Metro Vancouver building permits plunge to start the year


Tuesday, April 8th, 2008

Building starts are off 19 per cent but in line with the rest of Canada

Derrick Penner
Sun

Contractors in Metro Vancouver took out substantially fewer building permits in January and February this year than they did in 2007, Statistics Canada reported Monday.

Municipalities issued permits for $872.7 million worth of work over the first two months of the year — 19 per cent below the $1 billion worth of work approved in the same months of 2007.

Nationally, Statistics Canada said construction intentions cooled off for the fourth straight month in February, when municipalities issued permits for $5.8 billion worth of work, down one per cent from January and off the $7 billion peak of May and June in 2007.

In B.C., however, “[the] construction market has been overheated for several years, so a decline in building permits isn’t necessarily a bad thing,” said Philip Hochstein, president of the Independent Contractors and Business Association of B.C.

The “hectic pace of the past few years” has driven labour rates and materials up sharply, Hochstein added, so “a moderation in activity will bring back some certainty,” to contractors and their clients.

Some 835 large construction projects remained somewhere in the planning phase in B.C., according to the ministry of economic development’s major projects inventory, enough for Manley McLachlan, president of the B.C. Construction Association, to estimate sustained activity through at least 2011.

However, at the start of 2008, Metro Vancouver saw permit values for both residential and non-residential construction in January and February decline with non-residential permits showing the biggest drop.

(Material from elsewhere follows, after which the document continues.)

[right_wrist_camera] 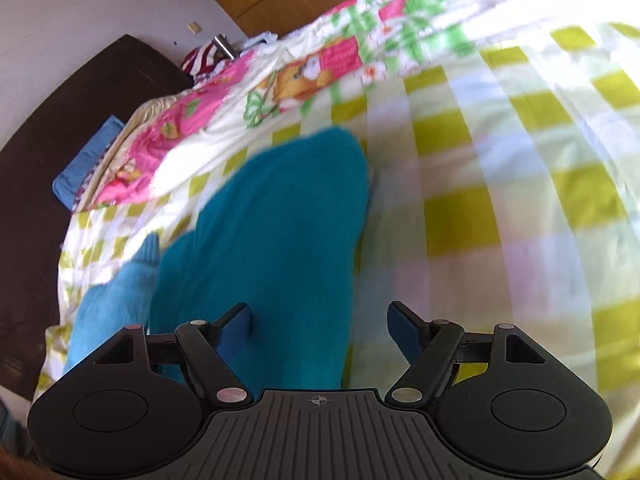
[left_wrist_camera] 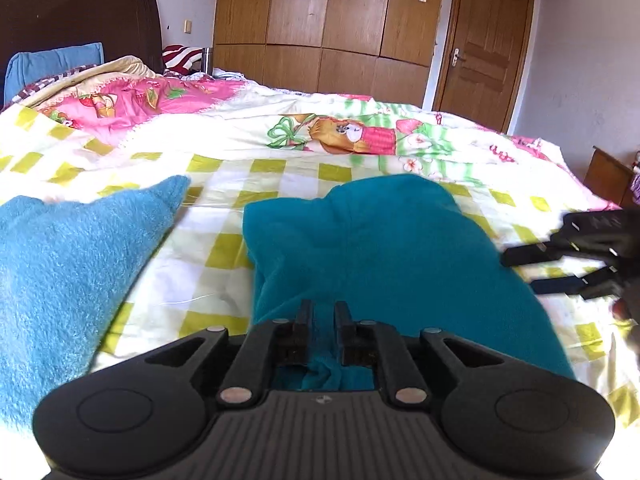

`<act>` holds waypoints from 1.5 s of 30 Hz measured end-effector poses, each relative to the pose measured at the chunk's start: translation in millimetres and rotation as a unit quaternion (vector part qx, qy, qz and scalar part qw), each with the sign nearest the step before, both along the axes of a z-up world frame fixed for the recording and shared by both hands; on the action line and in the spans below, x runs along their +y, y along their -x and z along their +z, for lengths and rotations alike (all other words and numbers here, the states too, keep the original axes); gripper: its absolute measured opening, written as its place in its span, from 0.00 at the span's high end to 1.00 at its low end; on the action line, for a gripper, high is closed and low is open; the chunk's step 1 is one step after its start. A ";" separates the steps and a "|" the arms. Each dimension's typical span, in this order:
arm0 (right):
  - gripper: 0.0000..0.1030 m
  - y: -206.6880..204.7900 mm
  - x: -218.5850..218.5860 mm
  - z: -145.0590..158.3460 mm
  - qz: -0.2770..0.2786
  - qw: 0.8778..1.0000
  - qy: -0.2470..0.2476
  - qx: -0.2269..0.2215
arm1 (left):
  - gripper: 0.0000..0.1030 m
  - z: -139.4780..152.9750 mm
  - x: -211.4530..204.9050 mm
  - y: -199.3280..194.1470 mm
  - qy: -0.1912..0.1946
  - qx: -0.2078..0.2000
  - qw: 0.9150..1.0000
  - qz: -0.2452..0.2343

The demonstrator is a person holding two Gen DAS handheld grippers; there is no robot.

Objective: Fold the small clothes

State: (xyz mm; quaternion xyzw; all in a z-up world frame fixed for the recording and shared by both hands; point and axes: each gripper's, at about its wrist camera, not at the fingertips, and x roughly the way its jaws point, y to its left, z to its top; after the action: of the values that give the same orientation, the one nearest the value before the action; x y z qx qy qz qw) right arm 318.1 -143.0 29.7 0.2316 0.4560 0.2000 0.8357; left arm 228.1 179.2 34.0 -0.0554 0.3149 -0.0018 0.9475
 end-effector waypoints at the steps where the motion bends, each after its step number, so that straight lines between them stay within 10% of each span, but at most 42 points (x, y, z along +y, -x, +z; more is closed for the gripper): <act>1: 0.25 15.7 4.7 -10.0 0.019 1.000 -0.005 0.011 | 0.75 -8.3 -1.4 -2.7 -0.005 0.008 1.000 0.001; 3: 0.42 40.1 15.2 -27.4 0.036 0.999 0.002 0.030 | 0.74 -25.7 -2.2 -5.6 -0.005 0.025 1.000 0.009; 4: 0.69 50.0 19.2 -34.5 0.045 0.998 -0.001 0.035 | 0.73 -29.6 -2.4 -4.1 -0.006 0.025 1.000 0.013; 8: 0.75 71.2 14.6 -27.3 0.039 0.999 -0.016 0.021 | 0.72 -23.6 -10.1 14.6 -0.019 0.032 0.999 0.013; 15: 0.73 110.2 7.0 -11.8 0.038 0.998 0.041 0.003 | 0.71 -17.9 -45.8 51.7 -0.077 0.048 0.996 -0.022; 28: 0.48 150.7 -2.0 9.6 0.005 0.990 0.110 -0.093 | 0.71 4.4 -44.3 70.1 -0.036 0.011 0.999 -0.008; 45: 0.60 85.9 10.3 -21.0 -0.023 0.995 0.097 -0.009 | 0.69 -25.8 -42.0 3.5 -0.042 0.051 0.998 -0.002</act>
State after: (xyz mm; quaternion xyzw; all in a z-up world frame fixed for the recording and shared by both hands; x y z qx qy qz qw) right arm 232.3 -132.7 8.6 0.1578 0.4605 0.1377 0.8626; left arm 224.5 137.2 8.2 -0.0146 0.3630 0.0124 0.9316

Across B.C., builders took out permits on nearly $1.8 billion in work during January and February, a decline of 6.1 per cent from the first two months of 2007.

Residential construction permits in B.C. were up 15 per cent to $1.4 billion in the first two months compared with the start of 2007.

Among major centres, Kelowna posted an almost doubling of activity in the first two months of this year compared to last year, with permits on nearly $158 million in construction.

“Nationally, a marked increase in residential intentions [in February] was not enough to offset a decline in intentions in the non-residential sector,” Statistics Canada said.

Most analysts had expected the value of building permits to rise by more than one per cent in February. Values fell 3.5 per cent in January.

“Despite the weak headline number, the housing sector remains on solid footing in Canada,” said Jacqui Douglas, economics strategist at TD Securities.